Aos 81 anos, a feminista americana publica um livro de memórias
Toda menina, garota ou mulher que hoje escolhe reagir diante de violência ou discriminação segue, mesmo sem saber, os passos da americana Gloria Steinem. Seu recém-publicado My life on the road– já best seller nos Estados Unidos e ainda sem data para chegar ao Brasil – está em produção há mais de uma década. Foi escrevendo o livro que Steinem se deu conta que, por boa parte da vida adulta, não passou um período maior que oito dias corridos em sua bonita casa no Upper East Side nova-iorquino, um local charmoso adornado por diferentes objetos trazidos de suas incursões pelo mundo e de um pequeno jardim aos fundos. No livro, ela atribui o conforto que sente ao estar sempre na estrada à primeira infância errática. Quando menina, ela viveu basicamente no banco de trás de um carro, enquanto o pai cruzava o país, entre Flórida, Michigan e Califórnia, investindo em esquemas de compra e venda de joias, levando a tiracolo as duas filhas e a esposa, mãe de Gloria, que sofria de depressão.
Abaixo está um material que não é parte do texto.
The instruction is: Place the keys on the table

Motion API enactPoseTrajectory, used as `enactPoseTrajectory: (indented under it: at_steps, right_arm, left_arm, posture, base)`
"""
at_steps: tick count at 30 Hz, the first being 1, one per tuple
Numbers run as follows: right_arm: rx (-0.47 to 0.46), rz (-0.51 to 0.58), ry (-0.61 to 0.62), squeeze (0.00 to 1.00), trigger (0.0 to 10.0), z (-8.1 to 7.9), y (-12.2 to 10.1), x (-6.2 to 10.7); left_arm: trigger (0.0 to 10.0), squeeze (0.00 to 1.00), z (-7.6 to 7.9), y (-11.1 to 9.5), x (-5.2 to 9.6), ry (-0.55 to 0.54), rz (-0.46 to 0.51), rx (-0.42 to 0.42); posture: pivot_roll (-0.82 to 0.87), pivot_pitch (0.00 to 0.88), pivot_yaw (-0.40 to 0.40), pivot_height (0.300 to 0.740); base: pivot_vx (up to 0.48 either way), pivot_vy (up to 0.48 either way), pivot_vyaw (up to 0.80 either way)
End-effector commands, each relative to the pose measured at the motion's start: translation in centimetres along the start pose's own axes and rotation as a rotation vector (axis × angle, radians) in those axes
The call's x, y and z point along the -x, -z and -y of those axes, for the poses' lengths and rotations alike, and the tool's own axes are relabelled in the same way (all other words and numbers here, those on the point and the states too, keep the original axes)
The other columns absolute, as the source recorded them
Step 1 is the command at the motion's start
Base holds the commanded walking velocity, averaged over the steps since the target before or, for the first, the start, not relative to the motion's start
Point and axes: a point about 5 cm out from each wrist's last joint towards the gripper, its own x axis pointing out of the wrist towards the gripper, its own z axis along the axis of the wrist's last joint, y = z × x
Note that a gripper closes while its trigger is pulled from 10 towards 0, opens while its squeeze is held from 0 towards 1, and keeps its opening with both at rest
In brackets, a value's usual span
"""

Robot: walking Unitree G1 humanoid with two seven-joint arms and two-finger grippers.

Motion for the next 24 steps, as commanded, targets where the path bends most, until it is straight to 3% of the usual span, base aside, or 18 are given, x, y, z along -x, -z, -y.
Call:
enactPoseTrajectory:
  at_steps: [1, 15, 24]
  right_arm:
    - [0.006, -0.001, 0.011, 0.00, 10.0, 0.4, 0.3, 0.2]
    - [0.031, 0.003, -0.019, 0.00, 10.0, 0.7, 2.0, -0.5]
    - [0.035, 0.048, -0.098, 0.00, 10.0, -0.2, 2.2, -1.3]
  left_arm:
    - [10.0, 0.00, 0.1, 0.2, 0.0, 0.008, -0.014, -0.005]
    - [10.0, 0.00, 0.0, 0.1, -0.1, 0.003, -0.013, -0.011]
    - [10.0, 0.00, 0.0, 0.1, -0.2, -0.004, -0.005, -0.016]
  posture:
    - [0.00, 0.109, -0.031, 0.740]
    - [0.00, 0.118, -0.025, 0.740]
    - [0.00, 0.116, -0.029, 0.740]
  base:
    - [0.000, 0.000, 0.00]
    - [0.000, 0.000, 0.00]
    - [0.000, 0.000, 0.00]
Seu início de vida pouco convencional reverberou em uma entrada na vida adulta semelhante: logo depois de se formar na universidade, ela passou ainda dois anos na Índia com uma bolsa de estudos, por onde viajou conhecendo vilarejos e aprendeu sobre aorganização e mobilização popular local. “Como meu pai, eu habitava o futuro, a terra das possibilidades”, ela afirma, em seu novo livro.
Durante sua estada em terra indianas, Gloria também dispensou os carros com motorista – luxo frequente entre estrangeiros ocidentais – e optou por realizar suas viagens de trem, nos vagões de terceira classe exclusivos para mulheres. “Entre as paradas, elas me ofereciam seus próprios curries, arroz e pães caseiros, me ensinaram a amarrar um sári de mais formas que eu considerei possível e discutiam as variedades de mangas com toda a nuance reservada por ocidentais aos vinhos”, escreve a autora. “Décadas depois, essas mulheres ainda vivem em minha memória. Se eu estivesse isolada em meu carro, esses círculos de fala nunca teriam acontecido”.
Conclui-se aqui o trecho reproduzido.